Tuesday, March 31, 2009

Tech: Braid

The platformer-puzzle game has a long history. Back when processors weren't fast enough to render complicated action scenes and 3D spaces, the only way to make a platformer that was interesting to play was to include puzzle elements that the player had to figure out in order to progress.

You can see this in early games like "Solomon's Key" and "Adventures of Lolo" - all the action takes place on a single screen that must be "solved" in order to progress to the next screen. With the release of "Super Mario Brothers," however, it became apparent that smooth fast-scrolling action would dominate platformer design for years to come. "Braid" is a platformer-puzzle game designed by Jonathan Blow that bucks that trend:



"Braid" is a platformer that revolves around manipulating time. The initial mechanic is pretty familiar to gamers by now - you have the ability to rewind the flow of time, to go back to the past. At first you use this to rectify mistakes: a missed jump or botched dodge. But the puzzles quickly ramp up, requiring you to proactively rewind time. Each world features a different mechanic to master - one level features a ring that slows down time to a crawl, another has shadow versions that can reenact, in forward motion, what happened when you rewound time.

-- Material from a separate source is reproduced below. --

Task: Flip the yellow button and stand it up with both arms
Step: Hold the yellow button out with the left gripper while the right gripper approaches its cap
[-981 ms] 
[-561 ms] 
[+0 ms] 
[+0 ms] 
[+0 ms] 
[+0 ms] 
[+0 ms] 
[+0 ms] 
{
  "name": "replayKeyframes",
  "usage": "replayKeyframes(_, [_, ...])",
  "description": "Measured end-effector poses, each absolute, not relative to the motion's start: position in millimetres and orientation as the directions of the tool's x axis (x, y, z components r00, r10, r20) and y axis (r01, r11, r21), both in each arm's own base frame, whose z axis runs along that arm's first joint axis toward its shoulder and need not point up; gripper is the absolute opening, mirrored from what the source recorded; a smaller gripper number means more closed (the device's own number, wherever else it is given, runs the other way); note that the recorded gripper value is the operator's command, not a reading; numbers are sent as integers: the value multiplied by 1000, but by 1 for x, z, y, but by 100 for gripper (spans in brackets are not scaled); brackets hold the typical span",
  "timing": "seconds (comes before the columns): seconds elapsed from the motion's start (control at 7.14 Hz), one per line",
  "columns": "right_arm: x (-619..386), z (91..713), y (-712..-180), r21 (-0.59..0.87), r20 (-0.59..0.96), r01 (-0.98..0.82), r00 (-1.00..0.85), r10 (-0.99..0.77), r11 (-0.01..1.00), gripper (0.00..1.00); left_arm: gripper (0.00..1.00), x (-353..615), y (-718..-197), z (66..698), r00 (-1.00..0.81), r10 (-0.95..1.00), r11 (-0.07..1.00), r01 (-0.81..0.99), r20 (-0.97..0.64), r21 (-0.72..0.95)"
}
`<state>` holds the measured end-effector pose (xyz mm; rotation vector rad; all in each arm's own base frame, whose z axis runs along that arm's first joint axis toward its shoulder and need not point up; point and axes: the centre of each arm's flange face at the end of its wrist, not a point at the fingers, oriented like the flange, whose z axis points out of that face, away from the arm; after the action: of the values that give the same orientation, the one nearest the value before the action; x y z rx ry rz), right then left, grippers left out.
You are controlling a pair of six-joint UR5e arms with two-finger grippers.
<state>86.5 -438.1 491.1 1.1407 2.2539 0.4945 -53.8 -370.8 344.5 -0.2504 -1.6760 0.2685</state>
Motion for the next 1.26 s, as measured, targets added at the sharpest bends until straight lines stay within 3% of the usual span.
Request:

There's a story here, too, told in sometimes pretentious bits of text that your character comes across on his journey. The storyline is "ambiguous" in that you could assign any number of meanings to the semi-coherent snippets that appear in the books you read. It's definitely a strange mix - "Braid" has tight gameplay ideas but scattershot writing - but if you don't want to delve into the story, you don't need to.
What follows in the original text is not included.